Я немного недооценила Веронику – экскурсия длилась не три часа, а четыре с половиной. Большую часть пути мы протопали пешком, активно поворачивая головы направо и налево. В два часа пополудни она подвела нас к автобусу.
– Далее у вас свободное время. Кто хочет, останется здесь. Кстати, перед вами самый большой в Милане универмаг «La Rinascente». Здесь цены на товары вполне приемлемые, не такие как в галерее Витторио Эммануэля и в «квадрате моды».
– А нас вы обещали отвезти, – Вовик запнулся, вспоминая название проспекта.
– Корса Порта – Тичинезе? – пришла ему на помощь Вероника. – Магазины молодежной моды?
– Да, – синхронно кивнули Вовик и Катя.
– Садитесь в автобус, подвезем.
– Мы тоже поедем. Можно? – попросились Носовы.
Петр и Валентина Антошкины, молча, зашли в автобус. Я дернулась следом, но передумала, не мешало бы выслушать до конца Шматко.
– Если больше нет желающих, то всем хорошо провести время, – пожелала Вероника и прыгнула в автобус.
На площади остались я, Алина, Нонна Михайловна, Степа и Куропаткин. «Вряд ли при Куропаткине Нонна Михайловна будет сплетничать о Софье Андреевне», – подумала я и, наклонившись к уху Степы, зашептала:
– Возьми на себя Куропаткина. Походите по универмагу, пообедайте. Вечером все расскажу.
– Не вопрос. Веня, не составишь мне компанию? – она подошла к Куропаткину, взяла его под руку. – Хочу купить кое-что из одежды племяннице. Хотела посоветоваться с тобой. Ты ведь хорошо разбираешься в молодежной моде?
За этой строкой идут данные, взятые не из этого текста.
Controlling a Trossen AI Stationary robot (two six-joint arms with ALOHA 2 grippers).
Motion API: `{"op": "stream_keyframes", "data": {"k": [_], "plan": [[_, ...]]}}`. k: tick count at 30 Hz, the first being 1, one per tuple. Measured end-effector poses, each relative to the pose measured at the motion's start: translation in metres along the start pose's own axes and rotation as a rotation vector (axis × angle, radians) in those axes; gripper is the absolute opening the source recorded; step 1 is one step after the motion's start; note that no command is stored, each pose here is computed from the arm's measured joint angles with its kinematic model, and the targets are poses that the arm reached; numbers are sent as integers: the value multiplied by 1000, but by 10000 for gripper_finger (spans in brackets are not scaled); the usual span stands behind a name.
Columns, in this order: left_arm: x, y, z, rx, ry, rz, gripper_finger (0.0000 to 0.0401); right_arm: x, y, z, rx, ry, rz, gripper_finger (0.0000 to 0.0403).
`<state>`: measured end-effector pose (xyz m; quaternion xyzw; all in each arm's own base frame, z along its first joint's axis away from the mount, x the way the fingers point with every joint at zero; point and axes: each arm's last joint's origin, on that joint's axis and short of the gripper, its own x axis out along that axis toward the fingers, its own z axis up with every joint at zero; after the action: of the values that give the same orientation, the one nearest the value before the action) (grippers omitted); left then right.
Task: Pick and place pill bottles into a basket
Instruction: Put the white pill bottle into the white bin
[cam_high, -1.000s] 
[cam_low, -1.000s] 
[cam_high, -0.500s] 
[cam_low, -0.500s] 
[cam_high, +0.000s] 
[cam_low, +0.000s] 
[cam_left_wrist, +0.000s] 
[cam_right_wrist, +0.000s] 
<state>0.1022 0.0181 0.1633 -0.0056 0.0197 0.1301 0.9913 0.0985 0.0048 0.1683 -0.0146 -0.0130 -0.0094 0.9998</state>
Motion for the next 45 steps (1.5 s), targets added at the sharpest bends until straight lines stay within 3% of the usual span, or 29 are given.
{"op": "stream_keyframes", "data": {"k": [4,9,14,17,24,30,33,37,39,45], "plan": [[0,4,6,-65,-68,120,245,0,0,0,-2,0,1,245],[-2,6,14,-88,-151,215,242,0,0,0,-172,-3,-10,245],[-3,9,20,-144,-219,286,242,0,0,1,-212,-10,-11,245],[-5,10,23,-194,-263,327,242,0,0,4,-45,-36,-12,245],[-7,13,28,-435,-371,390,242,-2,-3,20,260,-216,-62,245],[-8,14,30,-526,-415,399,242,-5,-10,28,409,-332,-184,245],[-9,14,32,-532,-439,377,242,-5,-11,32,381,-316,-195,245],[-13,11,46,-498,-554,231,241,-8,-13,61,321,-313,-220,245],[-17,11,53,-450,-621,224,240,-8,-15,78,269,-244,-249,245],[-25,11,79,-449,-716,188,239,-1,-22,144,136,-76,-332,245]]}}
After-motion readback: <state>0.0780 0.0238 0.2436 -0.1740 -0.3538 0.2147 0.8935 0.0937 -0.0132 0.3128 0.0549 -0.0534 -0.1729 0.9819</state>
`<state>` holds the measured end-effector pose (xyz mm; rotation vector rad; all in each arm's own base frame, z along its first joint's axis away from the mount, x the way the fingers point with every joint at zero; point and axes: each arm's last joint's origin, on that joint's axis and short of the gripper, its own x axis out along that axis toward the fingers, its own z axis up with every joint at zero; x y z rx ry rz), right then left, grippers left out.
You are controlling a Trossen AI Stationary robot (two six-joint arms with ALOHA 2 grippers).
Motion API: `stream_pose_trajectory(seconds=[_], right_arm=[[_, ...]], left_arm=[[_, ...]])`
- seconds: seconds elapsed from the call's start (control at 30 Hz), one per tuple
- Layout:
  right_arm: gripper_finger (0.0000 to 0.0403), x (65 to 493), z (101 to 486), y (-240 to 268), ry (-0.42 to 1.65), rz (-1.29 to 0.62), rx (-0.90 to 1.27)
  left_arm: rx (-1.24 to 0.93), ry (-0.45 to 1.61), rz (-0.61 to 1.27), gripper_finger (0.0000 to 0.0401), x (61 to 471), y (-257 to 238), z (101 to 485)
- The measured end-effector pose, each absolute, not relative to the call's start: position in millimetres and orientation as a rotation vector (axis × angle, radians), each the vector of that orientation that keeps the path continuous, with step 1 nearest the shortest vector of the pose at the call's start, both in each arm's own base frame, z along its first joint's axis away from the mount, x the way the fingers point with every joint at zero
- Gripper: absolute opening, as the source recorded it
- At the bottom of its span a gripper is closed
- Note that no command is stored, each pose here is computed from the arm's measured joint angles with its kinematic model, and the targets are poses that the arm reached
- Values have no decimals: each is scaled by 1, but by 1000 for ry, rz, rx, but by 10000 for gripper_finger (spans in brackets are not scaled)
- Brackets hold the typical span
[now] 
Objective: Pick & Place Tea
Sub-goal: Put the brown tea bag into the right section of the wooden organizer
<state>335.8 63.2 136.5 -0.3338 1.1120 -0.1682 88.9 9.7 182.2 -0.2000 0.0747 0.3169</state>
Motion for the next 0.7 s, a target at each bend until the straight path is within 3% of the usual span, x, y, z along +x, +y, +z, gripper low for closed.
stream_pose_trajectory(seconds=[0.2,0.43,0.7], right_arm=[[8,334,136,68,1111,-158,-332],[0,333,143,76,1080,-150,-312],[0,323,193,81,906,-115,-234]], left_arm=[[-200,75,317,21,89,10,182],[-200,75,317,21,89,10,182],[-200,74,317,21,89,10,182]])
– Вам, Стефания Степановна, я составлю компанию с превеликим удовольствием. Сам хотел отправиться за сувенирами, – радостно заворковал Веня. Магазины – его стихия. После своей профессии на второе место он ставит шоппинг. – А вы Анютке хотели подарок сделать? Еще можно сходить вон в тот магазинчик. Я там вчера такую курточку присмотрел. Всю ночь думал: брать, не брать…
Когда Степа и Веня зашагали от нас прочь, я напомнила Нонне Михайловне:
– Нонна Михайловна, вы обещали с нами пообедать. Смотрите, какой симпатичный ресторанчик. Мы приглашаем.
Можно было сесть за столик на открытой площадке, но, посчитав, что на улице сидеть будет шумно, мы выбрали столик внутри помещения. Заказав по овощному салату и по порции равиолей с пармезаном, мы предоставили Нонне Михайловне возможность продолжить свой рассказ.
– На чем я остановилась? Ах, да, муж у Сони был старый и больной.
– Нет, вы остановились на том, что какая-то неприятная история произошла с домработницей.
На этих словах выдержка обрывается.